PONTE VEDRA BEACH — Years from now, when Justin Thomas looks back on tying the TPC Sawgrass Stadium Course record of 10-under-par 62 that he fashioned on Friday with 11 birdies, the swings he took and the putts he rolled will be a blur. How he felt—that’s something that will stick with him forever.

Rare of those days when the mind and body mesh the way they did for Thomas in the second round of the Players Championship, and almost non-existent are the times when a golfer is so completely discombobulated the way the 15-time winner was on Thursday in stumbling to a 78, only to rebound by a tournament-record 16 shots in 24 hours to climb 105 places up the leaderboard.

Even for those who fully understand the notoriously fickle nature of the game have reason to ask: How is that even possible?

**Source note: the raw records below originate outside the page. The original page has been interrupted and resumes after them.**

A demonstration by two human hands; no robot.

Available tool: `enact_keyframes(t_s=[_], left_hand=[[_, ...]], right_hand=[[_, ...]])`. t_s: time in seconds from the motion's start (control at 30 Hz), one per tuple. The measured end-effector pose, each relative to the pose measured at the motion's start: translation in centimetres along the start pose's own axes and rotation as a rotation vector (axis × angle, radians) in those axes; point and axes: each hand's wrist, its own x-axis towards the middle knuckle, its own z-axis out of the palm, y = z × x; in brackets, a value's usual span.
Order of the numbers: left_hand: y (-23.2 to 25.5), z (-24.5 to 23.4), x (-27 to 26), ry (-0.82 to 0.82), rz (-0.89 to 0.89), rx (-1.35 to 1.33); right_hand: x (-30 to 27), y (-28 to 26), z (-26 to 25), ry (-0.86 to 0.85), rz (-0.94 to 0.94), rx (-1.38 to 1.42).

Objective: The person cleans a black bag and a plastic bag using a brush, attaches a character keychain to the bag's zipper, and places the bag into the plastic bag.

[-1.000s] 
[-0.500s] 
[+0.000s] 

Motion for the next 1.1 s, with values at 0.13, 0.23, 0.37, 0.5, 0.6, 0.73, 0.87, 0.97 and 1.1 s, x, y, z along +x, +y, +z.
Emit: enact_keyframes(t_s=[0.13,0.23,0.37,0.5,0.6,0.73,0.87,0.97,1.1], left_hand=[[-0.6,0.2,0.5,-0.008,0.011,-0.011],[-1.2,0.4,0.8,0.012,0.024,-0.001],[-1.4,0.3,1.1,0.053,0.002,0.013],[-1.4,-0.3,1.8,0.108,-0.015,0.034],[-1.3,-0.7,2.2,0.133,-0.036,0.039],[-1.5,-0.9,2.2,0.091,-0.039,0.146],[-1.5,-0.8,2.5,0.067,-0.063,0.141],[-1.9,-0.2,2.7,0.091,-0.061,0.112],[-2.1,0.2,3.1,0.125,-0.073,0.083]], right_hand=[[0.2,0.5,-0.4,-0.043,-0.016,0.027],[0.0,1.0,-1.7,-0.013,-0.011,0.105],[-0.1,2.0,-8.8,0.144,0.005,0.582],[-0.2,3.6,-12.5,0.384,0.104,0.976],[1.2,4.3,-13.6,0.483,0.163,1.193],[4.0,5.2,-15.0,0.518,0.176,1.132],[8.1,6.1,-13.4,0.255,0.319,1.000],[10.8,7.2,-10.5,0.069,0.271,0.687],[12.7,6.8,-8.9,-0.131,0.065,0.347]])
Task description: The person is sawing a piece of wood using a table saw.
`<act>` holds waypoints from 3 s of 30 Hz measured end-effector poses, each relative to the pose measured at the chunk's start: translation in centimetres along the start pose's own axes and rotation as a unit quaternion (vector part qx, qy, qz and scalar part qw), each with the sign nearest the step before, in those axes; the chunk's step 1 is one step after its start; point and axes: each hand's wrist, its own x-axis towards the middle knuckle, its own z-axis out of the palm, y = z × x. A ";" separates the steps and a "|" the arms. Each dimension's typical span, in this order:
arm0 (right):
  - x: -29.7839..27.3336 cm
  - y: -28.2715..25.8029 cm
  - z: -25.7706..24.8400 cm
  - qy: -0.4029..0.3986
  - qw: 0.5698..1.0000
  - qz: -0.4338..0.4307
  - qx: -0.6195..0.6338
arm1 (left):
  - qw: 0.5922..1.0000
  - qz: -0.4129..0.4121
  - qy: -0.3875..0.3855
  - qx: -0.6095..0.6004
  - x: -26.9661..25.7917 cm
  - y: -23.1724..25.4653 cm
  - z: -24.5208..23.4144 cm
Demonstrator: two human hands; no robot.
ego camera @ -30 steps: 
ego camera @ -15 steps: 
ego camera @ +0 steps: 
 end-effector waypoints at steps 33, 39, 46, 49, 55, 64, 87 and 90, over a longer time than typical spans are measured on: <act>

“In my opinion, it's one of the hardest things to do,” Thomas said Friday while analyzing the incredible turnaround, both physically and mentally.

“I think it's arguably [Scottie Scheffler’s] best attribute, is how well he's able to stay present and stay in the moment. It's just as much of a skill as it is being able to hit a wedge a certain distance or control your distance.

“I hadn’t done it that well in a round in a really long time, so I'm probably more proud of that than I am of the score today.”

The change in attitude might have started on Thursday, when Thomas birdied his last two holes—the eighth and ninth—and it continued despite a later tee time for the second round. Thomas birdied Nos. 1 and 2, sprinkled in three more birdies on the front, and then went on an absolute tear on the back, with six birdies notched in a seven-hole stretch.

When, at the island 17th, Thomas made a 22-foot birdie that sharply broke in the last couple of feet, setting off a huge roar from thousands surrounding the hole, he’d pushed himself to 11 under for the round, with a chance to own the scoring record alone. (What Thomas didn’t recall, until he saw himself hugging Tom Hoge on a video board at the 17th, was that he’d had a close-up view of Hoge’s 62, playing with him in the third round of 2023.)

Would his playing partners for this day, Hideki Matsuyama and Ludvig Aberg, see something memorable, only to forget it? It was not to be, because Thomas pushed his fairway-wood tee shot at 18 into the rough, and when the long grass tugged at his club on the approach, he watched his ball dribble into the water. Indicative of his groove, though, Thomas responded with an approach to two feet for an impressive bogey save and signed for the 62.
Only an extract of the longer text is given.